As can be seen from the output, the spacecraft doesn't go into a circular orbit, but instead goes into a highly eccentric one. Messing around manually with the value of theta and setting it to -1.1 radians seems to get an orbit with quite a low eccentricity, but it is a massive difference from the value of -0.705 radians calculated using the spacecraft's closest approach velocity, so I feel like I must be doing something wrong. At first I thought the error might be because I was using a simple forward difference to calculate velocities, but surely this is adequate for this situation? Any help would be appreciated.

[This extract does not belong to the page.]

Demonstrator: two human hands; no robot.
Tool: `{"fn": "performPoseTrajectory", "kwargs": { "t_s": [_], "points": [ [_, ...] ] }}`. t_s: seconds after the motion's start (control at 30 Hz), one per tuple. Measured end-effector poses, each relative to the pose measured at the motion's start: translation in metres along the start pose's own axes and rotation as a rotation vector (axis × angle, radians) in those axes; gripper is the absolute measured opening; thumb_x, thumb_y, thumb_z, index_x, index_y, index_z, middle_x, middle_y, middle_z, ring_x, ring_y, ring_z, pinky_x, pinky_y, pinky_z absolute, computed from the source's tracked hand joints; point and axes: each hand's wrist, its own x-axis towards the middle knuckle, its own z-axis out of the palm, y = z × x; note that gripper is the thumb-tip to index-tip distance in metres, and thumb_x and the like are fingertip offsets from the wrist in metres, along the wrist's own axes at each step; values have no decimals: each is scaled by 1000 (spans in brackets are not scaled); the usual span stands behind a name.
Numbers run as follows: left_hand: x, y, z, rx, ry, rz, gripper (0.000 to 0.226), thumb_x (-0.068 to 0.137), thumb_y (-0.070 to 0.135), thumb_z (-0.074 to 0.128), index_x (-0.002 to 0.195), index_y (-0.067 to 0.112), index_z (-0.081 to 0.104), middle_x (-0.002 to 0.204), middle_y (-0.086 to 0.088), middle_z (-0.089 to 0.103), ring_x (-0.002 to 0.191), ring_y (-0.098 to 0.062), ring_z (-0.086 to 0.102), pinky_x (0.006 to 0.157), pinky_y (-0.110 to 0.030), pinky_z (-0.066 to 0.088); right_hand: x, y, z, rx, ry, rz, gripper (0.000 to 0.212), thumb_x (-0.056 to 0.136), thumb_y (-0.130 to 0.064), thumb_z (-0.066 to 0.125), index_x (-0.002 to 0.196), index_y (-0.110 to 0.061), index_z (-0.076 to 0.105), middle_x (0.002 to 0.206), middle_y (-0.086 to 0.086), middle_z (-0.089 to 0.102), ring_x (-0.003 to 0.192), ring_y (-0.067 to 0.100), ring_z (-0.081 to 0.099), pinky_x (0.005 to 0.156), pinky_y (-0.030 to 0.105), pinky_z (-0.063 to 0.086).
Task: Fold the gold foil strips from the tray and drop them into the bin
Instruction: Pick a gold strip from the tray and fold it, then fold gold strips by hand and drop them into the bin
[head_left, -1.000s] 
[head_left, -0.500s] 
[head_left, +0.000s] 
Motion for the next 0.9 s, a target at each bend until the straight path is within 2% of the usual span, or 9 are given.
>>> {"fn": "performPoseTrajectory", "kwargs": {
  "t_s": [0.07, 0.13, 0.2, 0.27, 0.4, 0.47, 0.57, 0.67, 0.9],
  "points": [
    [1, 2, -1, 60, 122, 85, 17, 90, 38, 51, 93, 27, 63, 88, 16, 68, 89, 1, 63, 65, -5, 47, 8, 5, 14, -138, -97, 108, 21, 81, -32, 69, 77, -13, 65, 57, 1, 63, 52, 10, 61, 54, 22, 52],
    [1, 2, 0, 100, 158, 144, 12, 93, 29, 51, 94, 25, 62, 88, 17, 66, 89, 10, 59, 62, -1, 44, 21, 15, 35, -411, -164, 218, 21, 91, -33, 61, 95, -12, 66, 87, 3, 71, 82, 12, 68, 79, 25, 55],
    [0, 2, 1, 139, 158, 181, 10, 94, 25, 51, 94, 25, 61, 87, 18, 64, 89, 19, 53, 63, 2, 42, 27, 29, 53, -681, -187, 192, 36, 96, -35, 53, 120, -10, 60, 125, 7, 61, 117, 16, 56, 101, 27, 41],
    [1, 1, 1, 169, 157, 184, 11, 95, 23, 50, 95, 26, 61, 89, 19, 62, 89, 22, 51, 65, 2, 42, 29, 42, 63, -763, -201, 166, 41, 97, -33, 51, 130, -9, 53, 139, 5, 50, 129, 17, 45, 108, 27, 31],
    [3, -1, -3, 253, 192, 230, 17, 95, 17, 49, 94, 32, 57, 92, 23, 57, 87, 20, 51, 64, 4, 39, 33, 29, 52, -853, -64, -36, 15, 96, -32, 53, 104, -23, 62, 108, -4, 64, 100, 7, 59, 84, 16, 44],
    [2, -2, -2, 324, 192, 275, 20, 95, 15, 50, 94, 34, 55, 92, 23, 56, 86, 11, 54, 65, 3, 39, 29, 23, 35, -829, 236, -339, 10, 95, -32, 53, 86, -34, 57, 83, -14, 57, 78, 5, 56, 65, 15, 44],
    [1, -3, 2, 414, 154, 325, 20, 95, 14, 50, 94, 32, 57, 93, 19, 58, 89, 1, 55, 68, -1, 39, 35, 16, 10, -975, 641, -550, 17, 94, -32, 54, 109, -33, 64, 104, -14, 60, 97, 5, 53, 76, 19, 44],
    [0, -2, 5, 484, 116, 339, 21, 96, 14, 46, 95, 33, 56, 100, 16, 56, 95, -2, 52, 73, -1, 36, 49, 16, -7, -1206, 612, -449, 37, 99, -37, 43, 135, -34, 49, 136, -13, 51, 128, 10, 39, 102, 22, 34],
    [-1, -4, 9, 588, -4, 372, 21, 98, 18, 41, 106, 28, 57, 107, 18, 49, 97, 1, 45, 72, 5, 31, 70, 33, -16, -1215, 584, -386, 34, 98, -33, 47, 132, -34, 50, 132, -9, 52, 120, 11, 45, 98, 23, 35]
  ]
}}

• Would Computational Science be a better home for this question? – Qmechanic Apr 7 '14 at 15:47
• What coordinate system are you using? What is your x axis? – HopDavid Apr 7 '14 at 20:58
• I'm using a standard Cartesian coordinate system. – InquisitiveInquirer Apr 7 '14 at 21:46
• Are you using the barycenter of the solar system for your origin? The ecliptic plane for your xy plane? Is θ the angle between the ship's velocity vector and Mars' velocity vector? I'm not familiar with Mathematica but have modeled orbits in other software. If I could better visualize the geometry of your scenario, I might be able to help. – HopDavid Apr 8 '14 at 1:03
• Sorry, I should have been more specific. Yes, the Solar System barycentre is the origin and the ecliptic is the xy plane. Though, $\theta$ is the angle that the spacecraft's velocity vector makes with the x-axis, not the angle between Mars and the spacecraft. That is, $\theta = \arctan{v_y/v_x}$, where $v_x$ and $v_y$ are the x and y component velocities of the spacecraft. – InquisitiveInquirer Apr 8 '14 at 6:15

$\theta$ is the angle made between the positive x-axis and the spacecraft's velocity vector (all at closest approach).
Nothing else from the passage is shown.